Free speech at universities, unless someone says they hate it

Free speech versus hate speech discussions continue, with the Vice-Chancellor of Massey University joining with a promotion of free speech at universities – as long as it isn’t deemed hate speech.

A key question that again isn’t answered – who gets to decide what should be banned as hate speech, and who gets to decide who might say something at some future event that someone else may claim is hate speech?

Professor Jan Thomas (NZH): Free speech is welcome at universities, hate speech is not

An “alt right” speaking event in Auckland has been cancelled after Mayor Phil Goff made it clear the two speakers, Lauren Southern and Stefan Molyneux, were not welcome and the council would not provide a venue for “hate speech” by people who sought to abuse and insult others.

While I support Mr Goff’s decision, it has kicked off a tide of controversy and has again raised the issue of what differentiates free speech from hate speech.

Issues such as this are increasingly common in New Zealand. Last year a group of high-profile New Zealanders put their names to a statement supporting free speech on New Zealand university campuses.

The open letter warned that freedom of speech was under threat at our universities following the demise of a student group promoting white supremacist beliefs.

If anything threats to free speech have become more pronounced since then.

Let me be clear, hate speech is not free speech. Moreover, as Moana Jackson has eloquently argued, free speech has, especially in colonial societies, long been mobilised as a vehicle for racist comments, judgements and practices.

She is not clear at all about what could constitute ‘hate speech’.

How racist could speech be before it is deemed hateful enough to ban?

Hate speech is repugnant, or as one American legal academic has stated, hate speech is “a rape of human dignity”.

Some hate speech can be repugnant to most people, but no clear line can be drawn between hateful and simply hated, or disliked.

Hate speech should be called out for what it is, especially when it incites violence against minorities.

I think that the law covers inciting violence, in theory at least. But again, it’s difficult to pin down what exactly ‘hate speech’ is.

Beyond the reach of the law, however, the battle against hate speech is fought most effectively through education and courageous leadership, rather than through suppression or legal censure.

Yes, to an extent. It is probably better fought by the weight of condemnation from many people. But that can only be done if the hate speakers are allowed to speak in public in the first place.

And this is where universities can take positive action by providing a venue for reasoned discussion and cogent argument.

After all, the Education Act 1989 compels us to act as “critic and conscience” of society.
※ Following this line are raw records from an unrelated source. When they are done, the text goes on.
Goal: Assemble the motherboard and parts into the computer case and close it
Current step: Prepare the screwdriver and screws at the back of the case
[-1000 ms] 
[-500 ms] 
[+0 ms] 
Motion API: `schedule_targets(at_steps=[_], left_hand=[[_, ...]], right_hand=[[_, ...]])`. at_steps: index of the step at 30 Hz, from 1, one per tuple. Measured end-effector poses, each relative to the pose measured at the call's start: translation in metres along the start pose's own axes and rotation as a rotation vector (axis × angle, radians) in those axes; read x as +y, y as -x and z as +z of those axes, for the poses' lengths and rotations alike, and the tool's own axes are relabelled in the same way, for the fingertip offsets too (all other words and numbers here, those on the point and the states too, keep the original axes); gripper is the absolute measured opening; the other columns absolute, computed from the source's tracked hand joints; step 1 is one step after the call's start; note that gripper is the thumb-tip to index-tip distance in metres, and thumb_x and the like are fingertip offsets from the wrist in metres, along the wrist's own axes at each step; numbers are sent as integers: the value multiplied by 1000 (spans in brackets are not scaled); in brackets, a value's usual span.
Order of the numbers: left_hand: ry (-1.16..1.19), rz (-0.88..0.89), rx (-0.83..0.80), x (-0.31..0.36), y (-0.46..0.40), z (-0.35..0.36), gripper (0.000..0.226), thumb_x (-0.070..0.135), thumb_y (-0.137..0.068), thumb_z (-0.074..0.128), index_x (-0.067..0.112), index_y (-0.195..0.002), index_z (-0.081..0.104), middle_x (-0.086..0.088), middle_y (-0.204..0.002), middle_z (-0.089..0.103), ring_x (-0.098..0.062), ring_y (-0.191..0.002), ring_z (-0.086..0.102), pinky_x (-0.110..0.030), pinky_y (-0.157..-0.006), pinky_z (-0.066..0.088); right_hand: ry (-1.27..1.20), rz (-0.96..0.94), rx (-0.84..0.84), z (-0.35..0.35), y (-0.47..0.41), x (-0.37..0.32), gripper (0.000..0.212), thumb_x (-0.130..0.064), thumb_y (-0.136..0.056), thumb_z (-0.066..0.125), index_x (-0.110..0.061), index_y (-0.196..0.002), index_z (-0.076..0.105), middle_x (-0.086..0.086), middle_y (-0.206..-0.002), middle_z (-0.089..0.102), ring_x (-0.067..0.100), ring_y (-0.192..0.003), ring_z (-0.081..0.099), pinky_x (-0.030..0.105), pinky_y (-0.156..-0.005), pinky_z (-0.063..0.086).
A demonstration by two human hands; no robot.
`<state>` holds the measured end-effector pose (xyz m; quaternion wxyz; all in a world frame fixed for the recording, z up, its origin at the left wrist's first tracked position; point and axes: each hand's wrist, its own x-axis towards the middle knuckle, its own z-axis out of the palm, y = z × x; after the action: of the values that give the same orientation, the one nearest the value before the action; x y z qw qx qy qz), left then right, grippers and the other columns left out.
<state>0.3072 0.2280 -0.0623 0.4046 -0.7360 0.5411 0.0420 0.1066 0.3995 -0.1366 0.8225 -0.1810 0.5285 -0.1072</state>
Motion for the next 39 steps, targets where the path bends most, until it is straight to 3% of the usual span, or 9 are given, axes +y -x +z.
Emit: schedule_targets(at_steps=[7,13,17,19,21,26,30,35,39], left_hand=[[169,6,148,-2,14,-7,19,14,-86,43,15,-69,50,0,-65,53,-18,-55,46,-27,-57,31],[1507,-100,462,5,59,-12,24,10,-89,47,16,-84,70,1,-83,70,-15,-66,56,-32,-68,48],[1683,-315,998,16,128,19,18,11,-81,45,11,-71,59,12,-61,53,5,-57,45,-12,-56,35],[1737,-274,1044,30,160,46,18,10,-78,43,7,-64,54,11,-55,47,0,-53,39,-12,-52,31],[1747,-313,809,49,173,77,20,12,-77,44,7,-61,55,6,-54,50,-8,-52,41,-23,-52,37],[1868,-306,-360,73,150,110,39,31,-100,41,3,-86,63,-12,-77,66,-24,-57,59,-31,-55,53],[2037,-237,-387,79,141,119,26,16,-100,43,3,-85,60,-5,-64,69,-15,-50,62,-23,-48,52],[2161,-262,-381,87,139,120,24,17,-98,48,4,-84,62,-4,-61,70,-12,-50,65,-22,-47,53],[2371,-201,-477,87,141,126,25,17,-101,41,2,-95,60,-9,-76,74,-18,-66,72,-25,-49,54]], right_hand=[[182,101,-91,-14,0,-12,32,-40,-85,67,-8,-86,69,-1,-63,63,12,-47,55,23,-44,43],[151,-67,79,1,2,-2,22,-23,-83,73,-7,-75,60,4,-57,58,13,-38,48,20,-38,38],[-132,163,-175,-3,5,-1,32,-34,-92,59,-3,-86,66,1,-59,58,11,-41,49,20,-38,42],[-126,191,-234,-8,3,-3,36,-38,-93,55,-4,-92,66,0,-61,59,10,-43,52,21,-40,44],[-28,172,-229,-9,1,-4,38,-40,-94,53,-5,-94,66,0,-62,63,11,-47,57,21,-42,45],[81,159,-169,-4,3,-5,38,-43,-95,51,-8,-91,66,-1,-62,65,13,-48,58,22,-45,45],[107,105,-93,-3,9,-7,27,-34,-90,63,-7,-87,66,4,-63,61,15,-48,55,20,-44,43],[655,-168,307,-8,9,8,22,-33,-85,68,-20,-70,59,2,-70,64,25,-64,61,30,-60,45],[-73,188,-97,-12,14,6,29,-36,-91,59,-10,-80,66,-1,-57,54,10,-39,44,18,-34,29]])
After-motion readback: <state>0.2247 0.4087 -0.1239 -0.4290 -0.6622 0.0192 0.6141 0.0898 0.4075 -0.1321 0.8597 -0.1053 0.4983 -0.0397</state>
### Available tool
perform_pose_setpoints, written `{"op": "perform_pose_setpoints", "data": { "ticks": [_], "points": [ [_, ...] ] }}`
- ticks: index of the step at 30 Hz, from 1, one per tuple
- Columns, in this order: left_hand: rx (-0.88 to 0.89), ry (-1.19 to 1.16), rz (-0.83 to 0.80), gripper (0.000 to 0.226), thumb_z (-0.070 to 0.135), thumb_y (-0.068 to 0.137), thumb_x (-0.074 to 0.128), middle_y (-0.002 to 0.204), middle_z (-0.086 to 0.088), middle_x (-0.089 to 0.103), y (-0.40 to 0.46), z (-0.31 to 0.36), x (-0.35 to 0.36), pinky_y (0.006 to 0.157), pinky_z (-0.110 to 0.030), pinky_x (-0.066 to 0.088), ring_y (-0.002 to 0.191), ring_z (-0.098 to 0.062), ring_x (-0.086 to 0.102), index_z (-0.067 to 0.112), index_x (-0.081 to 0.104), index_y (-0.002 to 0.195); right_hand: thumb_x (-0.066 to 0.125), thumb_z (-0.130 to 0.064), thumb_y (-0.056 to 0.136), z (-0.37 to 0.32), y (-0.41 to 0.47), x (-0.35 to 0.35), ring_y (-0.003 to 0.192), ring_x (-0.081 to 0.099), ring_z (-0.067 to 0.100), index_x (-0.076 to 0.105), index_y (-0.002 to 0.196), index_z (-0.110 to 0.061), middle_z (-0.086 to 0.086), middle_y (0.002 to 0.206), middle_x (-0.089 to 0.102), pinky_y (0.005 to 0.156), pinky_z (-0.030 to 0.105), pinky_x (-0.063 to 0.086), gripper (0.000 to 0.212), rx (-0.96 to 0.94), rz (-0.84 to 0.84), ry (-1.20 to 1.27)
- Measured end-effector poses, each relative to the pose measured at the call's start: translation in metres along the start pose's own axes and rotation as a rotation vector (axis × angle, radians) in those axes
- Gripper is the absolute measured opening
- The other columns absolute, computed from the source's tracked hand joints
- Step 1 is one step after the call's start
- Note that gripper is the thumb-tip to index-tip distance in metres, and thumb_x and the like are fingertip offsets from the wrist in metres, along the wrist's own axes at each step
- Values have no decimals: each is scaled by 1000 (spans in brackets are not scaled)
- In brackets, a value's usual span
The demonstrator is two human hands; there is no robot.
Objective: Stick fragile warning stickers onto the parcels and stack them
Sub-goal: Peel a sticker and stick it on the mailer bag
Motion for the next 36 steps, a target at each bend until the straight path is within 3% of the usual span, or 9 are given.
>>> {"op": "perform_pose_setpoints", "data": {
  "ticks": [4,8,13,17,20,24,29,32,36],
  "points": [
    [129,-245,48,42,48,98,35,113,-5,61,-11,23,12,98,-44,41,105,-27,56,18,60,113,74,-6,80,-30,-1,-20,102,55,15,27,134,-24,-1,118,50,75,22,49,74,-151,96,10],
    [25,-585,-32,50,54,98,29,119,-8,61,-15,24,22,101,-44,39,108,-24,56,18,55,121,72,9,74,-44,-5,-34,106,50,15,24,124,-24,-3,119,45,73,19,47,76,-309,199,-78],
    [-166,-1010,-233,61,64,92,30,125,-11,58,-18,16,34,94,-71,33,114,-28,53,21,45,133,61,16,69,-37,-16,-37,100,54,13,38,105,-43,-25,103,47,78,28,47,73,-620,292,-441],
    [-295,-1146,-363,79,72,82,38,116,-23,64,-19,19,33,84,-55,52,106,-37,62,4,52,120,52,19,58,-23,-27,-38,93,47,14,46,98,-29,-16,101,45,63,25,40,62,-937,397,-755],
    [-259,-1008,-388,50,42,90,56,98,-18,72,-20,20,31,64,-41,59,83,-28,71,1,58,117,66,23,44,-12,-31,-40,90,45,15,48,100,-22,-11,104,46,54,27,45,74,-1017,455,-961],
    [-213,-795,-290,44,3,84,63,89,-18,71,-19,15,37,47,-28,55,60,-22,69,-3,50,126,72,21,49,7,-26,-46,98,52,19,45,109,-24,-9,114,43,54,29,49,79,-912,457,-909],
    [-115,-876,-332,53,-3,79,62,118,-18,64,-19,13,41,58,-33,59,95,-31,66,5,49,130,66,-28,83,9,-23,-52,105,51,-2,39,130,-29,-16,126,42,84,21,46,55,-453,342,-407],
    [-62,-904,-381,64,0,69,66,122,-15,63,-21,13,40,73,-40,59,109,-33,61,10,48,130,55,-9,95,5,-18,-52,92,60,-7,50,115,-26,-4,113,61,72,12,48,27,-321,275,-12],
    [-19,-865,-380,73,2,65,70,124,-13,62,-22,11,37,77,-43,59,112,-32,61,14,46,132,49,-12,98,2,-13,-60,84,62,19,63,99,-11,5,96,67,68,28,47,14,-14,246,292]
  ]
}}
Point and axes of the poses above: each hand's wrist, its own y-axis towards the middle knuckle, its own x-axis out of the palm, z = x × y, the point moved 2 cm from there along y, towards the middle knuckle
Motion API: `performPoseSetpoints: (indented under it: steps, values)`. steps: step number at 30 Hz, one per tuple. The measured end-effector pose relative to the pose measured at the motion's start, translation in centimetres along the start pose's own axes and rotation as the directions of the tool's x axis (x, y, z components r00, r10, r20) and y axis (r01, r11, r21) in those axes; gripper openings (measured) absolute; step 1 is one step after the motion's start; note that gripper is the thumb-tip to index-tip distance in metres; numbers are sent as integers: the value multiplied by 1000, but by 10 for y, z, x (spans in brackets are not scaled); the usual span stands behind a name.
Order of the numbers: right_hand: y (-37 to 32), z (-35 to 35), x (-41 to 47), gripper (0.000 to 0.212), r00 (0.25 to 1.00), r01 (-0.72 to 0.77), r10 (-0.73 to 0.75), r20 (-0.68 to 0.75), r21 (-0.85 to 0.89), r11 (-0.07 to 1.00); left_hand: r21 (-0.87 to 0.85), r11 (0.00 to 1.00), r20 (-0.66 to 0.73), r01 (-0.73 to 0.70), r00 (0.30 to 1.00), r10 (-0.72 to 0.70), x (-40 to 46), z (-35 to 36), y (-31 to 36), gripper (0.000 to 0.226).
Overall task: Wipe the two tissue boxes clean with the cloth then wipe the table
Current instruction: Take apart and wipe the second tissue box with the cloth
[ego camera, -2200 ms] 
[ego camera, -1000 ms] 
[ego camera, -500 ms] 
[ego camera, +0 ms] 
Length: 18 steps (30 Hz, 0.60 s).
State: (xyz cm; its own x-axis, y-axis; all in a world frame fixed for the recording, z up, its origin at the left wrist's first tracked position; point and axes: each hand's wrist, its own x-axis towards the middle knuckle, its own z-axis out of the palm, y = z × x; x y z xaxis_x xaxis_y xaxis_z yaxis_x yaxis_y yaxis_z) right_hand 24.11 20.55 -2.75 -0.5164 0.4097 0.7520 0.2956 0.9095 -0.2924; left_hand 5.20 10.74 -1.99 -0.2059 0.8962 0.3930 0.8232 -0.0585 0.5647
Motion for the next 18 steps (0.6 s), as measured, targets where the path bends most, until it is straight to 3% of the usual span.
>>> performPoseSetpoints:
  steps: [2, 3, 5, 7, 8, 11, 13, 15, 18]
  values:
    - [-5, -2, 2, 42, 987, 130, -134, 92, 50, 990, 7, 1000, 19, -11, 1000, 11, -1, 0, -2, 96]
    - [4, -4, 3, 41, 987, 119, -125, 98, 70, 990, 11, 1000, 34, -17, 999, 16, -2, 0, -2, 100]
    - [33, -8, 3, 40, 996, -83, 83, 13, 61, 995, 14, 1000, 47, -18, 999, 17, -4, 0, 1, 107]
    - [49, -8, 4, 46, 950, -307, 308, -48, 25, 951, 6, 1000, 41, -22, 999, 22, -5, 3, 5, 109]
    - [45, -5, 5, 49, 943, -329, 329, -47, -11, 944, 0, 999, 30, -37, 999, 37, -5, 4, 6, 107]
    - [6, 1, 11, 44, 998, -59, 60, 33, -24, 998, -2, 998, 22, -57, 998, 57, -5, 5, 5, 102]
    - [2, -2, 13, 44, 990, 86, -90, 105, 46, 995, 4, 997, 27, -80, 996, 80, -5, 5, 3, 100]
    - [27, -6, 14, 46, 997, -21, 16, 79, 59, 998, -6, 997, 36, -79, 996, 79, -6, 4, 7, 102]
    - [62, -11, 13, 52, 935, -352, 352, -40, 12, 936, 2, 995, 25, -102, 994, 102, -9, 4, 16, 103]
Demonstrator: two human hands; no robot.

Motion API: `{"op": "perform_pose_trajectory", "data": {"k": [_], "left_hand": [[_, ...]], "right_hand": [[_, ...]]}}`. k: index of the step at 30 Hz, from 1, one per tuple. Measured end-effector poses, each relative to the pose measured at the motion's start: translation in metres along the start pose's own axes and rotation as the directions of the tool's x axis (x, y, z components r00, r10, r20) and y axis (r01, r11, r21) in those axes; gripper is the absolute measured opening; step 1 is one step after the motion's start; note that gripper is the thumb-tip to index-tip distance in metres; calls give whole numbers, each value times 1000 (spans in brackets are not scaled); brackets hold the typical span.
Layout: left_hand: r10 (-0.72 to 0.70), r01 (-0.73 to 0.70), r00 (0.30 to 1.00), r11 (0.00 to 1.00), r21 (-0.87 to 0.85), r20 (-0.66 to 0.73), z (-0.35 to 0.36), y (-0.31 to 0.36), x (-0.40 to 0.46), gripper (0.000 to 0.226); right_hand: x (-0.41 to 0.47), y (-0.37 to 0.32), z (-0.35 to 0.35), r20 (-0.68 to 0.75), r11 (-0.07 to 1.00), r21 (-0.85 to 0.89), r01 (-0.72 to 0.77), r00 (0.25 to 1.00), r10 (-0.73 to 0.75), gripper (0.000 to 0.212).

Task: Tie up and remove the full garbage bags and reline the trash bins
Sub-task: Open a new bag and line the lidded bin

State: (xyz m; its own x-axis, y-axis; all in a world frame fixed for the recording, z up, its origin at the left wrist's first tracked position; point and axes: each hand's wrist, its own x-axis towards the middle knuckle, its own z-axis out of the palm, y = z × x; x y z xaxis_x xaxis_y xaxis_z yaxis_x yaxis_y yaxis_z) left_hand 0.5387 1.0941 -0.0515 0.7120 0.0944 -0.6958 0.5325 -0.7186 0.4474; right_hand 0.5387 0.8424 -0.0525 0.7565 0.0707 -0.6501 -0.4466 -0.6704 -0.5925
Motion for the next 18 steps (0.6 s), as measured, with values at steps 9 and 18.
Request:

This does not just mean protecting the values of academic freedom, it also means standing up for what is right.

Standing up for the freedom to speak, even if some people may not like or agree with what is said, is the right thing to do, isn’t it?

Academics have a responsibility to engage with the communities we serve, to correct error and prejudice and to offer expert views, informed by evidence, reason and well-informed argument.

Speech correctors? By all means speak against crap speech, but not by becoming the speech police.

Academics are not the only ones who can provide expert views, informed by evidence, reason and well-informed argument. And they are also susceptible to being unreasonable, ill-informed poor arguers.

Given the current dominance of wall-to-wall social media and the echo chambers of fake news, universities are in many ways obliged to make positive societal interventions.

Interventions? Sure, any positive input into discussions should be welcomed, but becoming arbiters of what is positive and what is negative, and what is valid discussion versus what is what could be hated or damaging, and what is good to go and what should be banned, is a very tricky thing for university academics to get too involved in.

In this regard, I am guided by the University of California’s former President Clark Kerr’s oft-cited maxim that “the role of universities is not to make ideas safe for students, but to make students safe for ideas”.

That could be interpreted in different ways. When does edgy commentary and debate become unsafe for students?

Public universities have an obligation to uphold our civic leadership role in society and our first responsibility, I would argue, is to do no harm.

Being too heavy handed on what constitutes safe or reasonable speech has the potential to do a lot of harm.

Universities are characterised by the academic values of tolerance, civility, and respect for human dignity.

They may be a self characterisation, but somewhat idealistic and superior.

And that is why it is important to identify and call out any shift from free speech towards hate speech. The challenge we face is to clarify when that shift occurs and to counter it with reason and compassion.

Speaking up against speech you disagree with or dislike is good.

Hate speech has no place at a university.

Any sort of definition is still absent from the discussion.

I have some concerns about what the Vice-Chancellor of Massey University seems to be angling at.

We should be debating  free speech versus hate speech.

But there are signs of major problems and difficulties, where hate speech is often no more than a subjective view on hating what someone says (or could say). Or increasingly, deciding that others might hate what is said or could be said.

Whatever hate is. It is a grossly overused word. It’s common to hear people say they hate all sorts of trivial things.

And protecting free speech is not a trivial thing.